Test-Time Attention Purification for Backdoored Large Vision Language Models
Zhifang Zhang 1, Bojun Yang 2, Shuo He 3, Weitong Chen 3, Wei Emma Zhang 3, Olaf Maennel 1, Lei Feng 4, Miao Xu 4
Published on arXiv
2603.12989
Model Poisoning
OWASP ML Top 10 — ML10
Key Finding
Attention perturbation rapidly suppresses backdoor attack success rate in LVLMs while pixel perturbation barely reduces it, demonstrating backdoors operate through attention mechanisms not visual patterns
CleanSight
Novel technique introduced
Despite the strong multimodal performance, large vision-language models (LVLMs) are vulnerable during fine-tuning to backdoor attacks, where adversaries insert trigger-embedded samples into the training data to implant behaviors that can be maliciously activated at test time. Existing defenses typically rely on retraining backdoored parameters (e.g., adapters or LoRA modules) with clean data, which is computationally expensive and often degrades model performance. In this work, we provide a new mechanistic understanding of backdoor behaviors in LVLMs: the trigger does not influence prediction through low-level visual patterns, but through abnormal cross-modal attention redistribution, where trigger-bearing visual tokens steal attention away from the textual context - a phenomenon we term attention stealing. Motivated by this, we propose CleanSight, a training-free, plug-and-play defense that operates purely at test time. CleanSight (i) detects poisoned inputs based on the relative visual-text attention ratio in selected cross-modal fusion layers, and (ii) purifies the input by selectively pruning the suspicious high-attention visual tokens to neutralize the backdoor activation.

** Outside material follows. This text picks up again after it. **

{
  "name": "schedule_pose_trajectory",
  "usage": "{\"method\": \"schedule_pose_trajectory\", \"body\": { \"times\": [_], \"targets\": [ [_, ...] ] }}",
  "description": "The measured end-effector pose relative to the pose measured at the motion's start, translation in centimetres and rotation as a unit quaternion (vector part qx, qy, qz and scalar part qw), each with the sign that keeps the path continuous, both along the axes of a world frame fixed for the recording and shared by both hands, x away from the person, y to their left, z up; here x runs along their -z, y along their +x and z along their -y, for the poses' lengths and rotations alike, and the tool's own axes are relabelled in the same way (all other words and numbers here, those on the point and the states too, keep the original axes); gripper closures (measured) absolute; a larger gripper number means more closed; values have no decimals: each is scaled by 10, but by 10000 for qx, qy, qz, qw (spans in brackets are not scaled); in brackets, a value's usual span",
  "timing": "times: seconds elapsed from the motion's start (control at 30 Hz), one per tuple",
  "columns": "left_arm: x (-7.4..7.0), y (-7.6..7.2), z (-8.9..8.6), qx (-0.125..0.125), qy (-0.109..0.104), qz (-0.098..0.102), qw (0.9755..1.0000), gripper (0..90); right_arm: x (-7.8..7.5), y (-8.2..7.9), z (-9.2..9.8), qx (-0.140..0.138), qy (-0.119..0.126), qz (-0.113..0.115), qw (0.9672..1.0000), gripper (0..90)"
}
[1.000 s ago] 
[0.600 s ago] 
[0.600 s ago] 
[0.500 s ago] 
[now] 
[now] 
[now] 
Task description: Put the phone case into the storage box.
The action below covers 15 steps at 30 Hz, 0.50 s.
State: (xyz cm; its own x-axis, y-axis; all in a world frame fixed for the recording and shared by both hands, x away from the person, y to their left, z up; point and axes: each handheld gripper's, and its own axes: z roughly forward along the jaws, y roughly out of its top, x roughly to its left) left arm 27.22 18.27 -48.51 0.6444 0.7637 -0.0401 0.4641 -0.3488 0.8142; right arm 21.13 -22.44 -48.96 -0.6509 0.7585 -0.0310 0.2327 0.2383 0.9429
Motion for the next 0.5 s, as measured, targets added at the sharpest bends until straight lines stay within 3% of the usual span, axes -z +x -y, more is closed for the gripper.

Extensive experiments show that CleanSight significantly outperforms existing pixel-based purification defenses across diverse datasets and backdoor attack types, while preserving the model's utility on both clean and poisoned samples.
Key Contributions
- Mechanistic discovery that backdoors in LVLMs operate through cross-modal attention stealing rather than low-level visual patterns
- CleanSight: first training-free, test-time defense for backdoored LVLMs using attention-based detection and token pruning
- Significantly outperforms pixel-based purification defenses while preserving model utility on clean samples
🛡️ Threat Analysis
Paper directly addresses backdoor/trojan attacks in LVLMs where triggers embedded during fine-tuning cause malicious behavior at test time — core ML10 threat.